I’m addressing you from the year 2025 and it’s been eighty years since you won the Nobel Prize, can you believe it? Although it’s even more unbelievable that, eighty years later, you’re still the only Latin American woman to have ever won a Nobel.


I know that you really liked correspondence and—maybe to your grief and anger—I’ve been able to read many of your letters, especially the ones that were donated by the nephew of your partner and executor Doris Dana to the National Library in 2007. I’m not sure if you ever expected those letters to be of public domain, considering you destroyed all the letters Doris sent you, maybe to prevent them from being read by a third party.


Yes, it might be a little embarrassing for people to read your private missives, but as someone part of the LGBTQIA+ community (I don’t think you know what this means, but it’s the community that gathers all the diverse sexual orientations and identities), it has touched my soul to know that a person so brilliant and ahead of her time was also one of us, part of the sexual diversities, although for years academics have been wanting to claim you as a heterosexual and religious icon, saying many things, as if they don’t want your work to be overshadowed by your private life.


And I ask myself, how is it possible that Gabriela Mistral’s extensive work be eclipsed by something like that? Don’t you think it’s a little ridiculous? People are multifaceted beings. You more than anyone. You were a teacher, a poetess, a diplomat, a journalist, a defender of human rights, and also just another human. Knowing you had a female partner is not at all reason for censorship; on the contrary, it’s reason to celebrate the rich diversity that composed your character, so misunderstood in its time in our country.


Things are a little bit better in that sense, in fact, this year marks the fourth year that same sex couples can get married in the country, but unfortunately in recent times there have been several setbacks. What I’m going to say may sound familiar, but we lived through a pandemic, and we are currently in times of economic inequality and inflation, of unbridled capitalism, unyielding individualism which only becomes fertile ground for fascism, for the restriction of liberties, and for populism, things that you lived through in your time.


You talked in your speeches about how we abruptly obtained Democracy; it fell into our hands before we knew what to do with it and the process was even more hindered by the dictatorship that followed, which mutilated by force the social, educational, ideological and political causes including the agrarian reform that you yearned for and supported as a rural woman from the fourth region who never forgot her roots. In your time it was landowners; now they have different names but it’s only more of the same. They’re neoliberals who profit from people’s needs and destroy the flora and fauna you described fervently in your poems.
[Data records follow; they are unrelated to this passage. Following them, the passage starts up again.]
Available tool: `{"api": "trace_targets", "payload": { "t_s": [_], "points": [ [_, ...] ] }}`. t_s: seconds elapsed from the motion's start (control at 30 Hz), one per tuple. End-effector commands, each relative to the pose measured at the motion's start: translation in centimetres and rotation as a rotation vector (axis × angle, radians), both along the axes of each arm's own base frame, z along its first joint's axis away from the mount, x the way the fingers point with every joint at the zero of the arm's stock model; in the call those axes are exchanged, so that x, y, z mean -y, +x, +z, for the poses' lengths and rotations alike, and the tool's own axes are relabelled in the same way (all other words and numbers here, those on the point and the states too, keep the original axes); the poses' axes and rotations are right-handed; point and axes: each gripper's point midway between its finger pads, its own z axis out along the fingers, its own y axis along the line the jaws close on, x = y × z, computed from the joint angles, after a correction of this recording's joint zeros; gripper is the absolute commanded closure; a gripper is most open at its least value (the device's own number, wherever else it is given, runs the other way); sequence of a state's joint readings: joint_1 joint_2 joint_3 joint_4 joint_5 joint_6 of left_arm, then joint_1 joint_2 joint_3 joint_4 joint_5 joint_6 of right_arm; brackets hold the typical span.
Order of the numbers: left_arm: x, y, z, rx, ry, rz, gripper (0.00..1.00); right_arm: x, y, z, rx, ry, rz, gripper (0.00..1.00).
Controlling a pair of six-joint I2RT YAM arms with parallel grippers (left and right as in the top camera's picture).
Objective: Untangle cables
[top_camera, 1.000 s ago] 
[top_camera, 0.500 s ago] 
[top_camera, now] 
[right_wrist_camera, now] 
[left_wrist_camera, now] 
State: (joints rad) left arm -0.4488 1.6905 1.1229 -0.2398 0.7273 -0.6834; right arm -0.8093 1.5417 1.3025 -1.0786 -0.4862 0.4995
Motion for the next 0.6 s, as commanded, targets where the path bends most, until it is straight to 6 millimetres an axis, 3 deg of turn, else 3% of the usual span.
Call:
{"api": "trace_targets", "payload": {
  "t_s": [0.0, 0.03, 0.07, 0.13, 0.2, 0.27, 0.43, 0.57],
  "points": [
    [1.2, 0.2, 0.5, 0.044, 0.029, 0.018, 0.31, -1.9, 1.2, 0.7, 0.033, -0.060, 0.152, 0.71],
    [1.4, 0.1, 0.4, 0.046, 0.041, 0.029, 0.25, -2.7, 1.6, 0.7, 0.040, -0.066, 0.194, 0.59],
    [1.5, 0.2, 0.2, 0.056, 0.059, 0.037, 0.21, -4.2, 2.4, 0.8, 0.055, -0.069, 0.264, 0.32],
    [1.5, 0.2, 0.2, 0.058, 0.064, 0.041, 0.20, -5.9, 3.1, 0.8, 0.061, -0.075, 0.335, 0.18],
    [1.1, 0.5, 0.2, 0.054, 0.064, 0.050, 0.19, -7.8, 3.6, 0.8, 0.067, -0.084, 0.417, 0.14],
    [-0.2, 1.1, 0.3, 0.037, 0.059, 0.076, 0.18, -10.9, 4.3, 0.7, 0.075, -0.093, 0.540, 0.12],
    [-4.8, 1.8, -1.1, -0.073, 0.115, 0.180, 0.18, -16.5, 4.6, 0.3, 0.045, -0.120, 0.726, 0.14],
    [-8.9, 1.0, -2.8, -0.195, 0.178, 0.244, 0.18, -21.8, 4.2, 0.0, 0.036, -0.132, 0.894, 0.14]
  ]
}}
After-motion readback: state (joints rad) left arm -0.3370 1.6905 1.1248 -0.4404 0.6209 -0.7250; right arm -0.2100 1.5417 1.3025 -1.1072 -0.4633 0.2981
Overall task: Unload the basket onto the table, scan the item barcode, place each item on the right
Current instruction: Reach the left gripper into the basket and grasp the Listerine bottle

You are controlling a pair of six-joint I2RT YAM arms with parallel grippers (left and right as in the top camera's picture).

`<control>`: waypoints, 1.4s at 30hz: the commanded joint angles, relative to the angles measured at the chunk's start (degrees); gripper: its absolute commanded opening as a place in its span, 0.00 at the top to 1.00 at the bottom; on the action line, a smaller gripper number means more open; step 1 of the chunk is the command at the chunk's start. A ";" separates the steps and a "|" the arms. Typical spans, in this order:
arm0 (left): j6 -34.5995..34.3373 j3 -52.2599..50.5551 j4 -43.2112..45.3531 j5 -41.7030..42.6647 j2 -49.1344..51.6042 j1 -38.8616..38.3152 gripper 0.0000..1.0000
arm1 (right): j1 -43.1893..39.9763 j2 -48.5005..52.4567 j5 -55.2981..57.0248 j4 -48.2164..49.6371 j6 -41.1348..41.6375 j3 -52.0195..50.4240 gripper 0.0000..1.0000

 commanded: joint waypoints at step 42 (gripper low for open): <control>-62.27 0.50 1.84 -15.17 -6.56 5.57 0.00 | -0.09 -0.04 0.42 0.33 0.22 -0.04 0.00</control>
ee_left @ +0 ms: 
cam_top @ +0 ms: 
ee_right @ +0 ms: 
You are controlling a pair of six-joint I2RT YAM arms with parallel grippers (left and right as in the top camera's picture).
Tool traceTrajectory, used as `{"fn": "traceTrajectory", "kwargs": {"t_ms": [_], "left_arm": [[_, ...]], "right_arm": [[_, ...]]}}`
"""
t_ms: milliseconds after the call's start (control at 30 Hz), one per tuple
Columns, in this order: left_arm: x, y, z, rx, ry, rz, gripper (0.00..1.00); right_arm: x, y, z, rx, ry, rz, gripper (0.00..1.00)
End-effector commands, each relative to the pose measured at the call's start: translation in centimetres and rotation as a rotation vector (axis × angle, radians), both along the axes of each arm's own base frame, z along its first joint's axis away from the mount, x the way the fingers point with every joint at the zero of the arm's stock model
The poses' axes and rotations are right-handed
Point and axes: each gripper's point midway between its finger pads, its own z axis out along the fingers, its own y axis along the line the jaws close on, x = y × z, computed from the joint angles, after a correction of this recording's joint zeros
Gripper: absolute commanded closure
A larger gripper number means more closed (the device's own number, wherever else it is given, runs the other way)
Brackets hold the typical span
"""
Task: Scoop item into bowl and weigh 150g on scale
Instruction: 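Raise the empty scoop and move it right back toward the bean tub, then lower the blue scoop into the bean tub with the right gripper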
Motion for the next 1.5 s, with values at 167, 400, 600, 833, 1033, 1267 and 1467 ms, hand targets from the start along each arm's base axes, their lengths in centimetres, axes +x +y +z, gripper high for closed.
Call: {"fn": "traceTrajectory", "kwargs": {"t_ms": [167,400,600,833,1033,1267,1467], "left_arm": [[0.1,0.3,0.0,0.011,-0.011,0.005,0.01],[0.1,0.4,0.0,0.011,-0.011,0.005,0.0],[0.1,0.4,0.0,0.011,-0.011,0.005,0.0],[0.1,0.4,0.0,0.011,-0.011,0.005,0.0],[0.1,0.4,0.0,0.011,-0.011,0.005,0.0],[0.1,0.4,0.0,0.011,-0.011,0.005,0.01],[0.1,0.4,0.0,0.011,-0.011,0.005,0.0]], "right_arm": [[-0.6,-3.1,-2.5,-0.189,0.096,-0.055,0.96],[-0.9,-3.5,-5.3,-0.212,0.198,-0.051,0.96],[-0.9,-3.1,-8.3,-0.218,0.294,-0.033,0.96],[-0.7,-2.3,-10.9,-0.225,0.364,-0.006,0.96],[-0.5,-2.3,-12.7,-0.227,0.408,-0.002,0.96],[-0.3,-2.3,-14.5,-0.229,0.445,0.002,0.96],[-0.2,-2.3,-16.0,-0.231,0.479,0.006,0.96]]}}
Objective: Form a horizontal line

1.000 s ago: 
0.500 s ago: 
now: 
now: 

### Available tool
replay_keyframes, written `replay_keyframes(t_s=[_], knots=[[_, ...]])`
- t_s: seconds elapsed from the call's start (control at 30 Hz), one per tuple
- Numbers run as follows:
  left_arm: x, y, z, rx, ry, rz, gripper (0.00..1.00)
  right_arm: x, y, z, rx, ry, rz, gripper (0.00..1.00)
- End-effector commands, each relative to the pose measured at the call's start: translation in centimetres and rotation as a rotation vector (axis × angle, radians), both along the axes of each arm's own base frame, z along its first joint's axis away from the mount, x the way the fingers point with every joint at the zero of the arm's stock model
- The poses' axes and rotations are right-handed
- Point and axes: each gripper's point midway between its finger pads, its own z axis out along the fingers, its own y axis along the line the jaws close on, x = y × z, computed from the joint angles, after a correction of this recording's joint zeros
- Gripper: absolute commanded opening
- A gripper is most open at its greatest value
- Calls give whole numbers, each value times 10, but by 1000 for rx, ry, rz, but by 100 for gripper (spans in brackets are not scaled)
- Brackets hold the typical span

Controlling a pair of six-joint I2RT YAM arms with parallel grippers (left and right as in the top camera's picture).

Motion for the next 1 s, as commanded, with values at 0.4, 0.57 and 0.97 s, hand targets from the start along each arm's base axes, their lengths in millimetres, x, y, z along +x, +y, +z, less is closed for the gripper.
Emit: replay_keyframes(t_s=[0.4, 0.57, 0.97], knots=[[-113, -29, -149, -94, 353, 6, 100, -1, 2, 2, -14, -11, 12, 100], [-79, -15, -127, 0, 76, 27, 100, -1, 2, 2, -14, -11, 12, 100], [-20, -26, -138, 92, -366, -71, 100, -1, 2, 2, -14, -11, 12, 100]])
The rich take power! Again, how surprising!


There are many other things I would like to tell you. You’d die again when listening to how new technologies are being used to disconnect humans from learning and knowledge, but also how education has advanced compared to your time. Women have equality of access to schools and colleges and not only just in girls' schools; co-educational schools are the norm now!


I know this letter is a bit dark, so I want to close with a little hopefulness, so you don’t drown in bitterness.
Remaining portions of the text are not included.